I realised that starting any conversation about food opened a deeper discussion of culture and identity in Timor Leste. Discussing recipes and reviewing cafes was an easy way to reconnect with old friends and examine changes in the country since my trip two years earlier, when many of the meetings were stilted, even if just a little. Talking taro helped to distract from this awkwardness while we grew used to one another. The person I had just sat down with would rightly be wondering who I was and why I was there, what I believed were the good and bad things about the place and how I’d behave in rural communities.

But as I began to speak about writing a food blog and gently began to question cooking practices, local produce, and recipes, something started to soften.

When I met older people and men it was a noticeably smoother discussion about traditional knowledge around food. A friend introduced me to his brother in law. I was introduced as “Heidi from Australia who likes Timorese food”. The pleasantries I was used to cushioning silence with were forgotten.

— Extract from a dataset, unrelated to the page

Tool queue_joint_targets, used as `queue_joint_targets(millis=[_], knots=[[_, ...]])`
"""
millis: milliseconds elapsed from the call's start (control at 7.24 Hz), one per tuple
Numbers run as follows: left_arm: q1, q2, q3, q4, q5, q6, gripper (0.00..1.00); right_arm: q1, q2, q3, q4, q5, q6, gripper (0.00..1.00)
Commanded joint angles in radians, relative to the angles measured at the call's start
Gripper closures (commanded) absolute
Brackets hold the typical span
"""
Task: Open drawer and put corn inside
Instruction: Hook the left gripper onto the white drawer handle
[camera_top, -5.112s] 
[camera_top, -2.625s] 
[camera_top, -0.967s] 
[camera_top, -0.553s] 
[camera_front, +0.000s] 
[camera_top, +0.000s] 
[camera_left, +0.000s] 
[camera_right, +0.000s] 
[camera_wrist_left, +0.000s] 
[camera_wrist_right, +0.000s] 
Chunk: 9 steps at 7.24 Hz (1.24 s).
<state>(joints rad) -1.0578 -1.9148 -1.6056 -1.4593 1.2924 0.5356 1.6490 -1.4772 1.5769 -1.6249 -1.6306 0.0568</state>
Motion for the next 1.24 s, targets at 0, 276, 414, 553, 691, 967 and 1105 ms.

There were other things to discuss. He told me about local pumpkin and how it is eaten today. I begun to probe, and a slight idea of what living under an authority who terrorises its people took shape. During conflict in the 1970s and 1990s, pumpkin was a “survival food” eaten by pro-independence fighters living in the mountain crevasses. And for anyone living in the line of fire, being on the run became a way of life. The pumpkin was hollowed out and stuffed with rice, and meat if it could be found. It was placed in a hole in the ground, covered with bark and stones, and cooked by a fire built on top. The pumpkin was left in the ground and was returned to up to four days later (although I imagine it was impossible to resist eating a little once just cooked).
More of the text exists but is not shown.